Student support is a focus of many ALCs. Therapist Sammia Jones of New Beginnings Vocational Program high school in Washington, D.C. works closely with ALC students.

 

“Alternative schools offer a holistic and individualized approach to education, emphasizing mental-health support and addressing learning differences,” Jones said. “By focusing on creating a positive and nurturing environment, these schools can significantly contribute to preventing students from entering the criminal justice system and supporting their overall wellbeing.”

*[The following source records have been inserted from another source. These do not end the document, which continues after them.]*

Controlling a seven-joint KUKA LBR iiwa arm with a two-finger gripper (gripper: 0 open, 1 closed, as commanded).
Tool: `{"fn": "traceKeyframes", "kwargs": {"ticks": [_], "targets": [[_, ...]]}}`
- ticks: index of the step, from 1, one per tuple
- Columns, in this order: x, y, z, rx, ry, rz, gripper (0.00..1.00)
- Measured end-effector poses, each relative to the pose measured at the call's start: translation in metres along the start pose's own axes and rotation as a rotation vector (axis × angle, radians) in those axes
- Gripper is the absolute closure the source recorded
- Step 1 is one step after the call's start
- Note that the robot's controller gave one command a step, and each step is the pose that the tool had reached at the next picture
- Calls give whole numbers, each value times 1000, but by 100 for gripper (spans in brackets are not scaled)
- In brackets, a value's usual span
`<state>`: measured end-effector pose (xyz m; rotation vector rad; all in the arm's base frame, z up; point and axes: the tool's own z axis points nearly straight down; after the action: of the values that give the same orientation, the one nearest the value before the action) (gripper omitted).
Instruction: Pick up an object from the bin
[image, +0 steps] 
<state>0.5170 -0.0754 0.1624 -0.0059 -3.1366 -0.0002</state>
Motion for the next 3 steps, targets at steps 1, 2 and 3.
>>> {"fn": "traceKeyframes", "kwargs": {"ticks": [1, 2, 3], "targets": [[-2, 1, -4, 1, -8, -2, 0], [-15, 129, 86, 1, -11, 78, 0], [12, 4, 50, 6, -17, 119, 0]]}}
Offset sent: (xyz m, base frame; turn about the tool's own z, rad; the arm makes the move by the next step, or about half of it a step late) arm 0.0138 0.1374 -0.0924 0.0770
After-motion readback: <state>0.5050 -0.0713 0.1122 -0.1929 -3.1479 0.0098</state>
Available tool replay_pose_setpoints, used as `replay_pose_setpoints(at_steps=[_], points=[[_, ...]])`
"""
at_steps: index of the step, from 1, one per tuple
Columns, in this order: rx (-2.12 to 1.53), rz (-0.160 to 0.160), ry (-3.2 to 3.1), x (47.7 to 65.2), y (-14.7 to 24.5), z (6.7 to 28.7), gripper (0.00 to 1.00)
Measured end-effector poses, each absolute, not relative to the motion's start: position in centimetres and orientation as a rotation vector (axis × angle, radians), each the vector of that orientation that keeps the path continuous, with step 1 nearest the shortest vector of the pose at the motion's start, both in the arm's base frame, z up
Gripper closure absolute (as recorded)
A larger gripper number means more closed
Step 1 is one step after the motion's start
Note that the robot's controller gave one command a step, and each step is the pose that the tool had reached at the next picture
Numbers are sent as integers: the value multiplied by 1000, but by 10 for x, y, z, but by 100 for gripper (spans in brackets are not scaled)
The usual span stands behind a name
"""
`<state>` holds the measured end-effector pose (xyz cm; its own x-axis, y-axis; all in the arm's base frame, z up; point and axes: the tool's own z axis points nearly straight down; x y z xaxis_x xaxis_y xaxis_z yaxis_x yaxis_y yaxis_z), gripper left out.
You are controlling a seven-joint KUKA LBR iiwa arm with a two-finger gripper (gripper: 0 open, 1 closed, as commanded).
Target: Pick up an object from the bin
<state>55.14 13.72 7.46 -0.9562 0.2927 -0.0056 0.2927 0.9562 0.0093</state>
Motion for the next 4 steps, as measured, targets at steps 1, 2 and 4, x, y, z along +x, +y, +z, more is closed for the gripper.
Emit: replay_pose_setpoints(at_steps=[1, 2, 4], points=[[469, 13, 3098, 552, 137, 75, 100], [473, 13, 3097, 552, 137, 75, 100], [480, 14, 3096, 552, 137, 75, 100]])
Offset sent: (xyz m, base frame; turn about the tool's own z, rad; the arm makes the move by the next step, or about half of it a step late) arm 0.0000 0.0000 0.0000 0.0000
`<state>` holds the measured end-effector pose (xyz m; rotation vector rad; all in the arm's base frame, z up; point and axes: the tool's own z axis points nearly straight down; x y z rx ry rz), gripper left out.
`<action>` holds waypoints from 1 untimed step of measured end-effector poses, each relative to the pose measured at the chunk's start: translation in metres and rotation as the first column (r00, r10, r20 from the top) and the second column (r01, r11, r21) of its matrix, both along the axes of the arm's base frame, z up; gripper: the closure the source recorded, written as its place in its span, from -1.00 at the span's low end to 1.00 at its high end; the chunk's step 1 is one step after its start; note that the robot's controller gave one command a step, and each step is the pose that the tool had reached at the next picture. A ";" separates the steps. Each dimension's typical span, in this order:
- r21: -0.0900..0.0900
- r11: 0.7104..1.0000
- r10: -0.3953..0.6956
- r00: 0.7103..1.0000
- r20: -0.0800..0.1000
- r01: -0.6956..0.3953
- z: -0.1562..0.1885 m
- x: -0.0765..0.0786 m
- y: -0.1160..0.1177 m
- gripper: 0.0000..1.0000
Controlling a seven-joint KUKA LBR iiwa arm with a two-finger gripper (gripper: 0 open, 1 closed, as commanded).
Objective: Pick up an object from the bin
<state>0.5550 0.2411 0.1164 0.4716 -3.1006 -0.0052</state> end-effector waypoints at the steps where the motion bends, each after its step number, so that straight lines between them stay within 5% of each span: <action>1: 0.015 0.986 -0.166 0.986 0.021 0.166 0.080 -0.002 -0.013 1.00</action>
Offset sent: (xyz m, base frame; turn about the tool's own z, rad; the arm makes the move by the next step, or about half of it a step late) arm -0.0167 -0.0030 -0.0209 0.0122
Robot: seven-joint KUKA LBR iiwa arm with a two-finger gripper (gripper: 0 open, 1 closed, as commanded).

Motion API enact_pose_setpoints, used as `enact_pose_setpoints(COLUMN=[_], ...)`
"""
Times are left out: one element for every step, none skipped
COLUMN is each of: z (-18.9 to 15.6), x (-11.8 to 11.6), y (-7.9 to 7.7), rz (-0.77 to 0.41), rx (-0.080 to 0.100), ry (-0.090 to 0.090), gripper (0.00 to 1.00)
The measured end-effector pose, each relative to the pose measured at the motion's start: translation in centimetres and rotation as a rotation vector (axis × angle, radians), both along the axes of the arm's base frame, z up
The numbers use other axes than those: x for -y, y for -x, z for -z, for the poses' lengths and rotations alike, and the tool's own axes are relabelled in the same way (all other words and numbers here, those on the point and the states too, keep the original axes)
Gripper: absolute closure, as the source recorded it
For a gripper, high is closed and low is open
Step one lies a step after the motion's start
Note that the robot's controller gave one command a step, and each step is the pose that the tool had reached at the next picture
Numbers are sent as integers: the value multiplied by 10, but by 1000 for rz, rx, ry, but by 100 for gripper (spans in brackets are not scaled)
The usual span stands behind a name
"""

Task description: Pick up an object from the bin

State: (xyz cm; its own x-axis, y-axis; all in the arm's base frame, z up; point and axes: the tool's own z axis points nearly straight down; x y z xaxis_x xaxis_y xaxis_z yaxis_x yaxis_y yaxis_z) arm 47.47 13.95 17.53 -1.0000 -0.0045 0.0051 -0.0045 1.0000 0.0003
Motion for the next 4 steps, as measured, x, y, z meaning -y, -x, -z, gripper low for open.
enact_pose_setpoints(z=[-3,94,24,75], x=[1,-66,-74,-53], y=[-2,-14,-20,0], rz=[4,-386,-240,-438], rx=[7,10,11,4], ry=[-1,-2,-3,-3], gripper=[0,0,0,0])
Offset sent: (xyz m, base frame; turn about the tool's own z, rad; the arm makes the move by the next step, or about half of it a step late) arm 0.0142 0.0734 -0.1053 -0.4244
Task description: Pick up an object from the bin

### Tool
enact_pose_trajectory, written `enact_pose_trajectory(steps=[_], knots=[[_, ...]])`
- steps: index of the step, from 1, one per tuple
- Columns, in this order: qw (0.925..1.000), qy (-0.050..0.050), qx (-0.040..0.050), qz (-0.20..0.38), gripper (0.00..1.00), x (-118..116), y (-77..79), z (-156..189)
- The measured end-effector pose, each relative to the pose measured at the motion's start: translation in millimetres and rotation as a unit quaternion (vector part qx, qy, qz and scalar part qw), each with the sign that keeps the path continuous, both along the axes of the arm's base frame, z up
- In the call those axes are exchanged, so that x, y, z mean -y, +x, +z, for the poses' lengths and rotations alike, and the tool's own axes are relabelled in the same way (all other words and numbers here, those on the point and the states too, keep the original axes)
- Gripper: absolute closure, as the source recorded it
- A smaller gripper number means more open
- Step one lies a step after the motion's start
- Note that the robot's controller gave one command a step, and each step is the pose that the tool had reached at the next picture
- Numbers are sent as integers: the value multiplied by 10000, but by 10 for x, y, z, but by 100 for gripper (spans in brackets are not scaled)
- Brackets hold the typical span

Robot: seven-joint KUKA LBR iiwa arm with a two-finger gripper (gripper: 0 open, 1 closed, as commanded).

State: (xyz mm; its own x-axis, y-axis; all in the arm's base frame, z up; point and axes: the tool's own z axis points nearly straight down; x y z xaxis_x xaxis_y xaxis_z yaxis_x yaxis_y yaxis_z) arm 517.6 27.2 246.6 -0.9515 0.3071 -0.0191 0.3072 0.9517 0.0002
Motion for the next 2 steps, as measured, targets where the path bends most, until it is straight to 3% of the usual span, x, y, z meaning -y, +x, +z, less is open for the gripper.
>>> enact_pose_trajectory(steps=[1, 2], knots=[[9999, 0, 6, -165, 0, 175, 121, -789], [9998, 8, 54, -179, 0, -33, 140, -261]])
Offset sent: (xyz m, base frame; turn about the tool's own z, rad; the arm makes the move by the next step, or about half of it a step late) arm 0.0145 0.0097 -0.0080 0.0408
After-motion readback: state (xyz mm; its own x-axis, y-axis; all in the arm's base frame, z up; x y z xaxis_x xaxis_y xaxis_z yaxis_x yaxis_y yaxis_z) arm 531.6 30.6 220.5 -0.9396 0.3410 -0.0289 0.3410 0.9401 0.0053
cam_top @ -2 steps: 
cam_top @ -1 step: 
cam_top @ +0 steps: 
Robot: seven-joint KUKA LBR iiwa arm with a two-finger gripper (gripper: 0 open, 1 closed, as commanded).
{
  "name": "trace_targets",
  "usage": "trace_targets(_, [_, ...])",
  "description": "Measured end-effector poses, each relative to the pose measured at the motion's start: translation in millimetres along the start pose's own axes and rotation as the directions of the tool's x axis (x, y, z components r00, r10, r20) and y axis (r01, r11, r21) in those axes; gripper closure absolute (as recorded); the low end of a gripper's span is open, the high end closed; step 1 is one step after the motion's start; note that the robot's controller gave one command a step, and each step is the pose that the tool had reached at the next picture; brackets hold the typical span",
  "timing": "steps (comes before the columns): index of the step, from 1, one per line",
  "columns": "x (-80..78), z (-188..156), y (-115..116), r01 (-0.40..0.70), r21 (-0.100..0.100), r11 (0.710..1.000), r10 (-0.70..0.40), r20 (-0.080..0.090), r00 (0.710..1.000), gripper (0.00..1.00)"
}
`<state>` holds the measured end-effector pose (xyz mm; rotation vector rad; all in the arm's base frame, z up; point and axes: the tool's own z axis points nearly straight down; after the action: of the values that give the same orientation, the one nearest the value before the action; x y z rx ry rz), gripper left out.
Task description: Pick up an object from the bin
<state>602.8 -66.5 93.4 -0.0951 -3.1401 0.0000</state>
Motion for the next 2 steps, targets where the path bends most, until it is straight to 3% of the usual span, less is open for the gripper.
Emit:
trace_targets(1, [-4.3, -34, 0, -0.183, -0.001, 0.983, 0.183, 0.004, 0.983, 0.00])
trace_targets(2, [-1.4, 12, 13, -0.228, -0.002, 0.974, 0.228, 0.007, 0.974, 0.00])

ALCs are an alternative to juvenile detention, thereby allowing students a significantly higher chance of rehabilitation and a future outside of the criminal justice system. Even so, transitioning to an ALC after an infraction is not easy.

 

“So the start was terrible,” Diconi said. “I was in ISS (In-School Suspension) [at Holmes] for probably a month and a half, just in there by myself like every day. Then [I] had to go to a hearing, like seeing yourself before a judge or something for the school. They talk to you about the situation and kind of ask you what happened. They were doing like a little good-cop, bad-cop thing. I hated it.”

 

Diconi’s experience at Montrose was not great either, but it wasn’t all bad. 

 

Students at Montrose were not allowed to interact with the students next door at Holmes. “That was a little hard because you weren’t allowed to talk to them,” Diconi said. “It was a little hard but I still texted them, you know.” 

 

Montrose staff strives to provide a supportive environment for students to feel connected.

 

“Everyone there was just uplifting, like positive,” Diconi said. “They want to see you succeed, and get out of there. You could tell with every staff member that's what they really wanted.”

 

After attending Montrose for the required two quarters, Diconi was able to transition back to Holmes. Students get ready to rejoin the classroom by working with counselors at both schools during the reintegration process. 

 

“The transition back was really smooth, like doing one semester/two quarters at Montrose and then that's pretty much it,” Diconi said. “After the second quarter ended, I remember the first day I had to go to the counselors’ office and sign a bunch of papers, and then they just let me walk. Printed me a schedule and said, ‘Go to class.’ ”

 

Not all students have an easy transition back. “The shift back to mainstream schools,” Jones said, “can be accompanied by various obstacles, some common challenges that students face, [such as] stigma and stereotypes, educational gaps.”

 

Even years after a student transitions out of ALCs, stigma sometimes lingers.

 

“I wasn’t even a bad kid, you know, I was in middle school,” Diconi said. “People look at me like I’m a thug. It was bad, though, like I hate telling people about it, [but] it was also a good lesson, I think. I really try to keep myself out of trouble now, you know, with college and everything.”

 

Fairfax County Public Schools, the 10th largest school system in the country, houses four ALCs: Bryant, Burke, Montrose, and Mountain View.


Morgan Millman and Naomi Thayer graduated in 2024 from Annandale High School.